Des alternatives pas nécessairement plus rémunératrices mais porteuses de plus de sens
Mais encore faut-il avoir le CV, les compétences et les ressources nécessaires pour “trouver ailleurs”. Certains optent donc pour une formation : « Je sais que costumier n’est clairement pas un secteur très porteur, sourit Guilhem, mais j’ai quand même tenu à faire cette formation car je m’y épanouis. Quitte à ne pas très bien gagner ma vie, je préfère faire ça. Si jamais il y a une deuxième vague, ou s’il y a des besoins ponctuels d’infirmiers, je rendrai service avec plaisir. Mais je ne veux plus que ce soit mon métier principal. Ça brise de travailler dans ces conditions ».
« Je sais que costumier n’est clairement pas un secteur très porteur, mais j’ai quand même tenu à faire cette formation car je m’y épanouis. », Guilhem, infirmier libéral.
Pour ceux qui n’auraient pas la possibilité d’entamer des formations ou de postuler ailleurs, les projets personnels peuvent aussi mener à des pistes de reconversion. Ce fut le cas pour Clarisse, pour qui tout a commencé en suivant des cours d’Ayurveda : « Je me suis toujours intéressée au bien-être et à l’alimentation et c’est comme ça que j’ai découvert l’Ayurveda.
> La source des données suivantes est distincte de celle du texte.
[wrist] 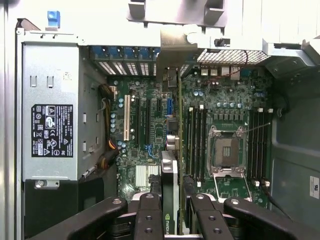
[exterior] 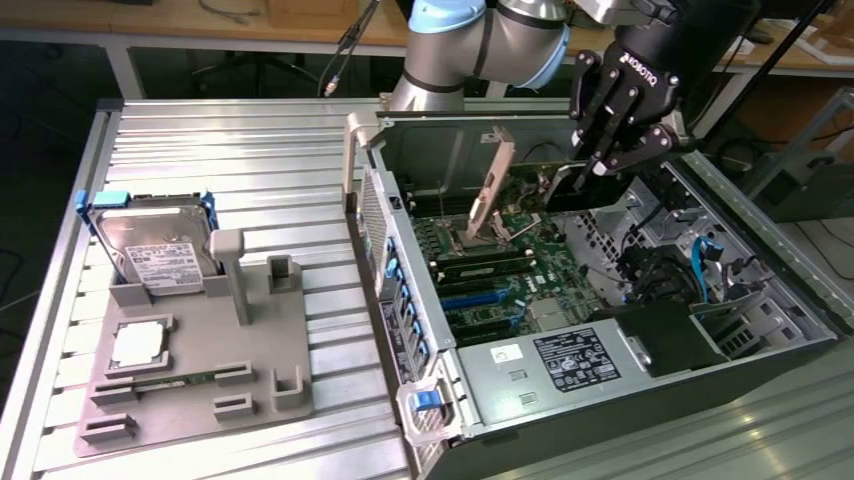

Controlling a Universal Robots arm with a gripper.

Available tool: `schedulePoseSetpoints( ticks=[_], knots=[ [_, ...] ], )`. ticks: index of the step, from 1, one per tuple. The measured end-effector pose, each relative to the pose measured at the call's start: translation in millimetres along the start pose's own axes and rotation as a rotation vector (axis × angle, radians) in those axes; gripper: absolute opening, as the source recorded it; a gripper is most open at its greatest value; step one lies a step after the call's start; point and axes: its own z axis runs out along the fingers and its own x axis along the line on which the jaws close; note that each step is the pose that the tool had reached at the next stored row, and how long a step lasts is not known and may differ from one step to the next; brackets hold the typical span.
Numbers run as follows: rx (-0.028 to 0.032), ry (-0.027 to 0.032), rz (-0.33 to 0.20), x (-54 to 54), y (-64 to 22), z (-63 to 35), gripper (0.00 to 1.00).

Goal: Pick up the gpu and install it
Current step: 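Insert the gpu into the slot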

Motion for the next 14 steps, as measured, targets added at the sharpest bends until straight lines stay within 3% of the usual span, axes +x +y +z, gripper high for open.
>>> schedulePoseSetpoints(
  ticks=[8,14],
  knots=[
    [-0.0008,0.0019,-0.038,0.0,0.0,0.0,0.27],
    [-0.0009,0.0019,-0.038,0.0,0.0,0.6,0.27]
  ],
)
C’est une médecine traditionnelle indienne qui considère que corps et esprit ne font qu’un. J’ai commencé à la pratiquer puis je me suis formée en parallèle de mon boulot, mais je n’avais pas du tout dans l’idée de me reconvertir. C’est quand la crise est arrivée, et que j’ai réalisé qu’il allait falloir que je repense mon métier, que tout a commencé à s’imbriquer. Je me suis demandé comment ma pratique de l’ayurveda et mon expérience professionnelle dans le tourisme pouvaient se combiner pour aboutir à un nouveau projet. »
Mais, certains, plus pragmatiques, bifurquent vers des secteurs qui semblent plus porteurs. L’Insee prévoit un taux de chômage de 9,5% d’ici la fin de l’année. Face à cette dégringolade de certains secteurs, tout l’enjeu sera de parvenir à imaginer les métiers de demain. Réinventer les professions, repenser les usages du digital, mettre l’intelligence artificielle au service du bien commun, réinventer les façons de prendre soin de soi, de voyager, de consommer… De sacrés défis en perspective.